YOUR OBJECTIVE: Retype all of the material exactly, leaving no line out.

COLLECTED MATERIAL:

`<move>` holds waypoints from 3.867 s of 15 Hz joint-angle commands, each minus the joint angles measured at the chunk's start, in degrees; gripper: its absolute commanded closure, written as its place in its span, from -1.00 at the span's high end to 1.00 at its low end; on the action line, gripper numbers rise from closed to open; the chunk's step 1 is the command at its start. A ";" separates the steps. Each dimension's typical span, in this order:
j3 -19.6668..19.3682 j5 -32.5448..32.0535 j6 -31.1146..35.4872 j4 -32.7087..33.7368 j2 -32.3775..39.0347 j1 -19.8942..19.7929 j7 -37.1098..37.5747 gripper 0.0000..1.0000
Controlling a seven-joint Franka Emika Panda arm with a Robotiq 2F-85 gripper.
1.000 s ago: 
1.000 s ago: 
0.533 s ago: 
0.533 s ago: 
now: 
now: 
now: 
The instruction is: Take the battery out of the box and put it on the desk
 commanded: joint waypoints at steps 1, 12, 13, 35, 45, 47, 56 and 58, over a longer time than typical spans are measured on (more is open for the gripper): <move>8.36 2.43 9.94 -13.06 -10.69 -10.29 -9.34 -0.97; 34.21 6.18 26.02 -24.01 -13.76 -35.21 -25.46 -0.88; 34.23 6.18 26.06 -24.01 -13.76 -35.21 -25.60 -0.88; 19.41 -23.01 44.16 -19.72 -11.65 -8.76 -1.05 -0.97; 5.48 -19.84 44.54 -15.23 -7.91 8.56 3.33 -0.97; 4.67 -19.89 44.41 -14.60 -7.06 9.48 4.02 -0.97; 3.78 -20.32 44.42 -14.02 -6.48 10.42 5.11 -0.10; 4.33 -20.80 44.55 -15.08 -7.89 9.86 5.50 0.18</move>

RESULT OF THE EXERCISE:
`<move>` holds waypoints from 3.867 s of 15 Hz joint-angle commands, each minus the joint angles measured at the chunk's start, in degrees; gripper: its absolute commanded closure, written as its place in its span, from -1.00 at the span's high end to 1.00 at its low end; on the action line, gripper numbers rise from closed to open; the chunk's step 1 is the command at its start. A ";" separates the steps. Each dimension's typical span, in this order:
j3 -19.6668..19.3682 j5 -32.5448..32.0535 j6 -31.1146..35.4872 j4 -32.7087..33.7368 j2 -32.3775..39.0347 j1 -19.8942..19.7929 j7 -37.1098..37.5747 gripper 0.0000..1.0000
Controlling a seven-joint Franka Emika Panda arm with a Robotiq 2F-85 gripper.
1.000 s ago: 
1.000 s ago: 
0.533 s ago: 
0.533 s ago: 
now: 
now: 
now: 
The instruction is: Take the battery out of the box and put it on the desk
 commanded: joint waypoints at steps 1, 12, 13, 35, 45, 47, 56 and 58, over a longer time than typical spans are measured on (more is open for the gripper): <move>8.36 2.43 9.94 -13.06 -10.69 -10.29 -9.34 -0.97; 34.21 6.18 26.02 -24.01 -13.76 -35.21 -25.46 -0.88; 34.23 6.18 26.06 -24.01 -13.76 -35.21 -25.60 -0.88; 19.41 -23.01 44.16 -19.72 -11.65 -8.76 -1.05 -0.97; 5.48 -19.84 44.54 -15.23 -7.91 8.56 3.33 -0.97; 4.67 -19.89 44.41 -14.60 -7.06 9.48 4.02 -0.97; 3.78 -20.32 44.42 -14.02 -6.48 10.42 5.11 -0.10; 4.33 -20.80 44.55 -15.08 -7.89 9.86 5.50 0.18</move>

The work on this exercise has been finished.